Как правило, катер брали мужчины-адвокаты, прихватывая с собой симпатичных стюардесс, служивших на местных авиалиниях. Что же касается Роуз и меня, то мы находились на той стадии отношений, когда интересуются только друг другом, а потому мы не приглашали с собой никого из посторонних и путешествовали лишь в компании супругов-кантонцев.
Последний раз мы отправились в «джонке» на крохотный островок без названия, где старик в древней забавной и очень просторной одежде угощал нас холодным пивом и аппетитными креветками, приготовленными с каким-то особенным набором специй. Все это происходило в малюсеньком ресторанчике, по размерам и внешнему виду больше походившем на дряхлую лачугу.
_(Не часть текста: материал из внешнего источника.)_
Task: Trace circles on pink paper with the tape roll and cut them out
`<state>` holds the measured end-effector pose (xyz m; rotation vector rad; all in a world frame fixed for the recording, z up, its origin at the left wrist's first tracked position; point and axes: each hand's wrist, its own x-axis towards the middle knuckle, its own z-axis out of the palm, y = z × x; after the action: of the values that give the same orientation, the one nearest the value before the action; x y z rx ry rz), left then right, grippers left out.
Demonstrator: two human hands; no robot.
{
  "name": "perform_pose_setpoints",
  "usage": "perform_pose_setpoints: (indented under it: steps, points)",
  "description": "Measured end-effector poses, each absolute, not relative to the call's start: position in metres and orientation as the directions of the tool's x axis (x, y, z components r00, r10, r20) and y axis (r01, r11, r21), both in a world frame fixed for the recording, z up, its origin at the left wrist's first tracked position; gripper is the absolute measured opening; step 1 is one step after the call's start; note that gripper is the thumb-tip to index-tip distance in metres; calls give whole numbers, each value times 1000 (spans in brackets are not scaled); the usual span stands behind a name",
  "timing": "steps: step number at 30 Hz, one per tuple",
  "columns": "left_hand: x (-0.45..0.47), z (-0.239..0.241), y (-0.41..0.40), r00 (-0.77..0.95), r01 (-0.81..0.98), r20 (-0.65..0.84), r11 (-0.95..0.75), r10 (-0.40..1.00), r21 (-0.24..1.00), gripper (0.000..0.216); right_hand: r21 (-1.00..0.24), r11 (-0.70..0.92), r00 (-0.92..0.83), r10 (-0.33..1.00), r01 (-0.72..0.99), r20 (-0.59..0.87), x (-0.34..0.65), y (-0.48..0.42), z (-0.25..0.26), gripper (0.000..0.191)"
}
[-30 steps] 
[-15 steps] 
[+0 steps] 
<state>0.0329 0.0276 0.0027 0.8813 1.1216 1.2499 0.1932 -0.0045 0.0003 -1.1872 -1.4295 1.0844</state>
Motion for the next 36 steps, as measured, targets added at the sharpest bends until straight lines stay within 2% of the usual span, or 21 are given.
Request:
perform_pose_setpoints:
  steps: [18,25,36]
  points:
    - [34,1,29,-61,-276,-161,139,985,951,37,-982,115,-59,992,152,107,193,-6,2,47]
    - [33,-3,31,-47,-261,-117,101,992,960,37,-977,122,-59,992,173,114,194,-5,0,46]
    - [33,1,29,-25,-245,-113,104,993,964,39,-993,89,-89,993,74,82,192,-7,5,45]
Мне вспоминается деревянный причал, стая полудиких собак, бродивших по берегу, и полная тишина, которую нарушали лишь наши голоса да шум морского прибоя.
На обратном пути я даже задремал на палубе. Мой желудок был заполнен большим количеством «Цинтао» и самыми вкусными в мире морепродуктами.
Не знаю, сколько времени я спал, но, когда очнулся, солнце уже изменило свое положение на небосклоне. Стояла нестерпимая жара. Горячая палуба жгла спину даже через пляжное полотенце. Откуда-то издалека доносился крик чаек. Что-то ласково нашептывали волны, поскрипывали снасти мерно покачивающейся лодки. И в этот момент надо мной возникла Роуз. Она улыбалась, но черты ее лица скрывал ослепительный блеск послеполуденного солнца.
Я прищурился, чтобы получше разглядеть любимую. Но теперь моему взгляду был доступен лишь ее темный силуэт. Не осмеливаясь полностью открыть глаза, я попытался приподняться со своего места.
Но она жестом руки остановила меня.
— Оставайся там и не двигайся, — приказала Роуз.
Ее голова полностью закрывала от меня солнце, а вокруг нее продолжали сиять лучи. Такое зрелище наблюдают во время солнечного затмения, и я наслаждался необычной картиной.
Я прикрыл глаза ладонью, потому что на них выступили слезы, но не мог отвести взгляд от лица любимой женщины.
— Теперь тебе меня видно?
— Да.
— Уверен?
— Конечно.
— Вот и хорошо.
Мы долго молчали. Мне показалось, будто Роуз хочет, чтобы ее лицо навсегда запечатлелось в моей памяти, чтобы я запомнил эти минуты навечно и не забывал о ней до конца жизни.
Потом она отошла от меня.
— Тебе нужно что-нибудь накинуть на плечи, — посоветовала Роуз. — Иначе ты рискуешь сильно обгореть.